··· Source data ···
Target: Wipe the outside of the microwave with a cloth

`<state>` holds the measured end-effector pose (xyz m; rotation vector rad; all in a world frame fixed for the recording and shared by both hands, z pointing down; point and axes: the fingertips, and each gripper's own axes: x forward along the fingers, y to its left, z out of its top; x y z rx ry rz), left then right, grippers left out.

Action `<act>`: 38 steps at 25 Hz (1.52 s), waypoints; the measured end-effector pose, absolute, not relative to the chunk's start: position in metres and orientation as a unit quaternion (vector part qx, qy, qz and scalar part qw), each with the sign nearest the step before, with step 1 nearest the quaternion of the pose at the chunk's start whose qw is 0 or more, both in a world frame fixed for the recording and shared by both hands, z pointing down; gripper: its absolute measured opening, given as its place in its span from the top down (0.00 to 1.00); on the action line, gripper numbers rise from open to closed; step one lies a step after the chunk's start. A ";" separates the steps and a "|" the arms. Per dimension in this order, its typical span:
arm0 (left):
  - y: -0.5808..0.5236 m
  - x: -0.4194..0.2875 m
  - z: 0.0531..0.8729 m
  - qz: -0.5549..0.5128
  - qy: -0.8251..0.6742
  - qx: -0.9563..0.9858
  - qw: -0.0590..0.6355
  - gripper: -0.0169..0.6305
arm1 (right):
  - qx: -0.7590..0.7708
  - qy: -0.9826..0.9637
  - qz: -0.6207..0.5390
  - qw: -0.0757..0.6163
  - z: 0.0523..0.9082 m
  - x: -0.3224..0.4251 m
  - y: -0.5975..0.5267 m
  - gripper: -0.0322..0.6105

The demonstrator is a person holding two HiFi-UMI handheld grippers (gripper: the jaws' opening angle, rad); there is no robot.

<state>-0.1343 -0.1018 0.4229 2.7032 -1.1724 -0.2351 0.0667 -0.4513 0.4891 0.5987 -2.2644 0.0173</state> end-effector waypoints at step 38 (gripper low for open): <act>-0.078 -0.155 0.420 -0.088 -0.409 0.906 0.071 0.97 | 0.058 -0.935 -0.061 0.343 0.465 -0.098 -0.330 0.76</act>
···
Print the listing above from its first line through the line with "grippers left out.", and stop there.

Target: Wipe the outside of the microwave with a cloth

`<state>` holds the measured end-effector pose (xyz m; rotation vector rad; all in a world frame fixed for the recording and shared by both hands, z pointing down; point and axes: the fingertips, and each gripper's own axes: x forward along the fingers, y to its left, z out of its top; x y z rx ry rz), left then right, grippers left out.

The output for this exercise is complete.